This work is licensed under a Creative Commons Attribution 4.0 International License.
From the Author
Furthermore I make no intellectual property claims, other then attribution of work. Therefore, from myself it can be used for both research as well as commercial works. This paper draws on the ARM public reference documentation, and to the best of my knowledge does not contain any rights protected patents or any other protected materials. This does not act as a guarantee of non-infringement as I have not made the effort to ensure non-infringement myself. I urge commercial implementer to verify non-infringement prior to implementing, with simple credit to myself as an author.
Primer (Work In Linux Kernel Protection)
Today many advanced operating systems have mitigation around the kinds of security bugs that they were susceptible tojust years ago. No execute brought about an era where data in RAM could not hold executable machine code that could be modified, stack canaries sought to prevent stack smashing. Some of the most advanced techniques such as iOS’s KTRR (Kernel Text Read-only Region) use higher privileged processor levels to prevent the kernel from disabling these protections. All of these in total have narrowed attackers to very few possible routes whereby gaining control of the system can occur. Broadly there are a few paths left:
- From the bottom up by using EoP from un-trusted user mode bug to some modification of the kernel state that allows for privileged execution.
- For example, changing a process effective UID to 0
- Inserting libraries into other processes to provide “rootkit like” abilities
- From the top down by re-writing some part of the secure boot chain, allowing the attacker to control the operating system before it loads
- a defect in secure boot
- overwriting “Boot ROM” (shockingly usually not ROM but locked flash regions)
- blue pill like virtualization, where a malicious hyper-visor can control a guest OS that does not know it’s not running on bare metal
- From the side using other system elements such as the baseband processor in cell phones to modify regions of data
- can allow for an “over the air” attack from a LTE or WiFi chip
- can be used by a low privilege segment of code to modify regions of memory that would gain access to high privilege levels of the main processing element.

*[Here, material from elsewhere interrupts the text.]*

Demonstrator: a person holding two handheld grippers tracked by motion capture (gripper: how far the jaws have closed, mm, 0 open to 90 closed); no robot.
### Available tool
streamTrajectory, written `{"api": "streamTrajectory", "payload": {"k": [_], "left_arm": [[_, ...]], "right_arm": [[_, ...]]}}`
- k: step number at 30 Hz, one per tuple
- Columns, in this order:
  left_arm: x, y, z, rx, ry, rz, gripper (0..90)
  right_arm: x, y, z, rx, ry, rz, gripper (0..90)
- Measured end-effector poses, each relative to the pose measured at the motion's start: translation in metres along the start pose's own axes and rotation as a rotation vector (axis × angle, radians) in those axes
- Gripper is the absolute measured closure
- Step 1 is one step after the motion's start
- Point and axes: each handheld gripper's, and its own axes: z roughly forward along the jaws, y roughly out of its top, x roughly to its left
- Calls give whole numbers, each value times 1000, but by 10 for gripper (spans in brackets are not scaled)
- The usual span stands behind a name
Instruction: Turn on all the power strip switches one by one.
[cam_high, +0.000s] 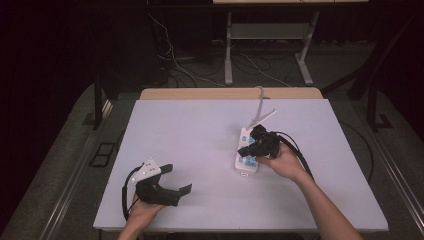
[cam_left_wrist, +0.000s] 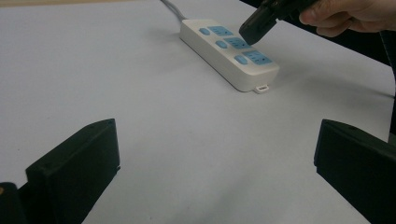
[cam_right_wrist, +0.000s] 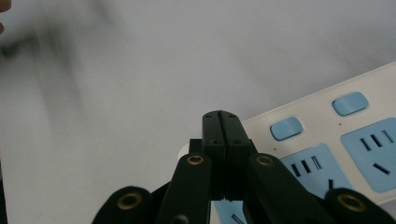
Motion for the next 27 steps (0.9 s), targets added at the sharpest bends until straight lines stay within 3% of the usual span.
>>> {"api": "streamTrajectory", "payload": {"k": [19, 27], "left_arm": [[1, 0, 0, 2, -2, 2, 0], [0, 0, 0, 3, -2, 2, 0]], "right_arm": [[-7, -3, 16, 50, 25, 11, 898], [-10, -4, 17, 43, 36, 17, 899]]}}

In cases of #1 and #3, code that is in fact valid and booted using a secure boot chain has been modified into executing down code paths that are not as expected by the designers of the kernel.The common pattern in #1 and #3 compromises is that they take advantage of the fact that the kernel trusts its own mutable data structures. Since data structures in the kernel are used to make security decisions, they are fundamentally required. The problem in all of these situations described is that they assume that the data is valid and as was last written by the kernel. As there are numerous ways to affect the values from outside the expected and legitimate paths, this may not be true. Mutations can occur by use of a Read/Write gadget that allows for arbitrary read and write to kernel space. It can also occur when DMA allows other processing elements to directly modify kernel memory.

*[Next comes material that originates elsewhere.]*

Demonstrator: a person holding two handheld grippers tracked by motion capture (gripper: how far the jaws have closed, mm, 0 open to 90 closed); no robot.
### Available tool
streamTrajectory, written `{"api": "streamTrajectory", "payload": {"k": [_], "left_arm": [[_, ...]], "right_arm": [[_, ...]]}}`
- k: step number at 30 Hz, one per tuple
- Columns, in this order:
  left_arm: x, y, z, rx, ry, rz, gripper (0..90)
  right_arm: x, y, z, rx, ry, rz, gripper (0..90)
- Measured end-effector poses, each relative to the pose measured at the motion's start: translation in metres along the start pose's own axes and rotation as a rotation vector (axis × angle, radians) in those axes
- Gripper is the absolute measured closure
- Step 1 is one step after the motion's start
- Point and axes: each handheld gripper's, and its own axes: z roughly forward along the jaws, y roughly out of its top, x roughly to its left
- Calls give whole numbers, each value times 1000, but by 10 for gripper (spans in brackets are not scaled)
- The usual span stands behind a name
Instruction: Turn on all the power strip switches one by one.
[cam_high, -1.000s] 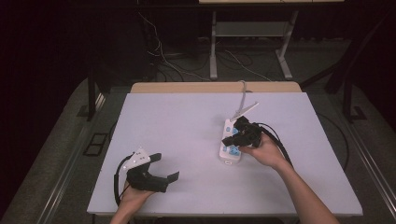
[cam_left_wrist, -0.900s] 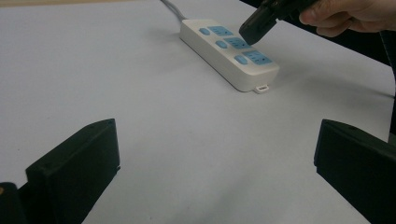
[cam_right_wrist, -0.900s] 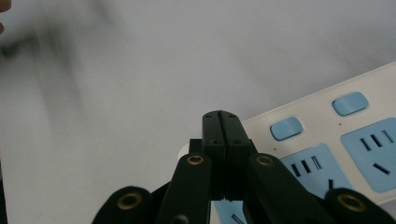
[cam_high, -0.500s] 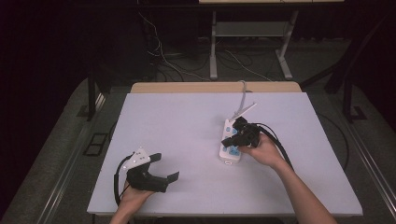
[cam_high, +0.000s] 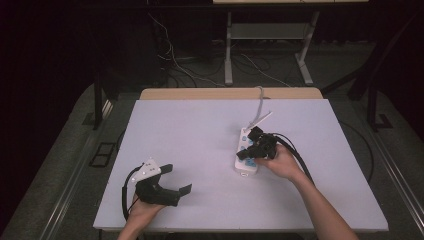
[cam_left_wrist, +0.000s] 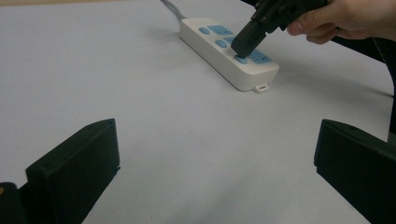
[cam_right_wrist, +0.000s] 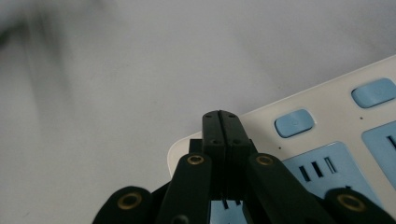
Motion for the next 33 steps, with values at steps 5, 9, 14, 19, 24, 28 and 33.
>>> {"api": "streamTrajectory", "payload": {"k": [5, 9, 14, 19, 24, 28, 33], "left_arm": [[0, 0, 0, 4, 1, 2, 0], [-1, 0, 1, 5, -2, 2, 0], [-1, 0, 1, 7, -2, 5, 0], [0, 0, 1, 7, -3, 3, 0], [-2, 0, 0, 6, -4, 4, 0], [-2, 0, 0, 7, -5, 4, 0], [-2, 0, 1, 7, -6, 7, 0]], "right_arm": [[-1, 0, 0, 6, 1, -1, 900], [-3, 0, 1, 4, -11, -12, 900], [-6, -2, 0, 1, -25, -2, 900], [0, -1, 1, -1, -23, -17, 900], [1, -1, 2, -1, -30, -24, 900], [2, -1, 3, -1, -37, -37, 900], [5, -2, 4, 6, -54, -52, 900]]}}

In these cases, the code reading and making a security decision is generally undisturbed and is operating properly, albeit with incorrect data. The failure was code that was not intended to mutate the kernel state in such a way having been executed prior to the read. I therefore propose a new technique known as security critical kernel object confidentiality and integrity.

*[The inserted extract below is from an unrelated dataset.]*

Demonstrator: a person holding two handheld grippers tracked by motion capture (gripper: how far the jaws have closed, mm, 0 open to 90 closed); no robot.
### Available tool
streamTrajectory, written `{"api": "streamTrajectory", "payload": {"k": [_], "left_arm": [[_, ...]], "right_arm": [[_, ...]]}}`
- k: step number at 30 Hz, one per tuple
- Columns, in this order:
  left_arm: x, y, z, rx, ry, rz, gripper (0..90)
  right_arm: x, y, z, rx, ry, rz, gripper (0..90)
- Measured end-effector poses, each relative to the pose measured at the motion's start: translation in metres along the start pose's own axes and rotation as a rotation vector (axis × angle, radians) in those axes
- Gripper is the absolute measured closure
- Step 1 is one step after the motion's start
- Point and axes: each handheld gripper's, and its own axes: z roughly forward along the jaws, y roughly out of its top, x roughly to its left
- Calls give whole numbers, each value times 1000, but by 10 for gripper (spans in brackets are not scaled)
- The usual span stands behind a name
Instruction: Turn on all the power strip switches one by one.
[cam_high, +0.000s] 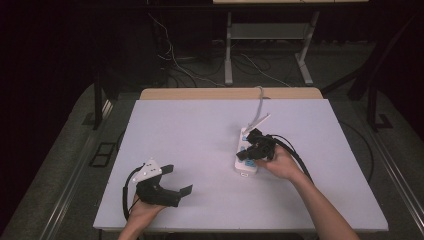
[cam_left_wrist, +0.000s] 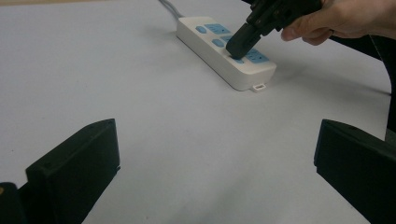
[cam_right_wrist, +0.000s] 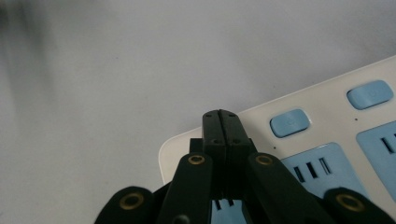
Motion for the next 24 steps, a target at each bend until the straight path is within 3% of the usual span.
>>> {"api": "streamTrajectory", "payload": {"k": [2, 15, 24], "left_arm": [[0, 0, 0, 0, 1, 0, 0], [2, 0, 0, -4, 2, -3, 0], [2, 0, -1, -7, 5, -5, 0]], "right_arm": [[2, 0, 0, 2, -13, -17, 900], [-3, -2, -3, -14, 29, 20, 900], [-4, -2, -8, -1, 32, 28, 900]]}}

Errors of the #2 category are explicitly out of scope as modification of the secure boot chain would prevent sign and validate operations to occur, and can best be accomplished by other means, although hardening of the running kernel may provide some protection for the update mechanism preventing some #2 type attacks.+The basis is simple, mutations to kernel state should come only from known code paths, and therefore can create a cryptographic signature at time of mutation that can prove it was modified by an approved method. Other parts of the kernel can then validate this hash to prove that no unauthorized modifications of state have occurred. For the purposes of this example I base a theoretical implementation on iOS with KTRR on ARM hardware supporting TrustZone and ARMv8.3 pointer signing.
KTRR executes in the ARM TrustZone (EL3 - the secure monitor) and gives us good assurance that any code executed in the processing element at kernel privilege is part of the kernel text region, and that MMU protections have not been modified or disabled. This also means we have some “secure world” OS we can extend.
The kernel would compile a new data structure that includes the types of kernel objects that have security properties (likethe XNU process, known as a task). It would also include a series of valid functions in the kernel which can “sign” such objects. For the sake of simplicity let’s ignore non-secure mutations of such objects, and assume the kernel could split task into the signed object and the non-security related mutable state.
On startup the secure world creates random tweak values for each object type to ensure one signing gadget cannot be used for different types, and stores it in secure memory. It also generates a root key per boot stored in secure memory. Think of this as a form of object ASLR.
Upon entering a function in the kernel such as task_create, a call to the “secure world” notifying that it is entering a task mutation function. The secure world uses the read only structures to verify this entry point is a valid location to begin a task sign operation. The secure world notes this state for the processor that is handling this operation, adds in validation data such as a random nonce, the stack pointer, and returns a cookie. The function continues and either enters a commit or an abort phase. Commit calls the secure world back with the address of the new struct and the cookie. If the cookie is valid and we haven’t unwound the kernel stack past when the cookie was created, we use a tweaked per object type and random key in the secure world to sign the task. If abort is called, we verify that we are in a valid sign state, and then clean up the sign operation state. If we are invalid somehow, we panic.
We use this enter and commit/fail method to ensure that a kernel which an attacker has control of the instruction pointer does not jump to some point within the task_create function turning it into a signing gadget. Also, to prevent race conditions, the struct should exist in processor local memory until signed.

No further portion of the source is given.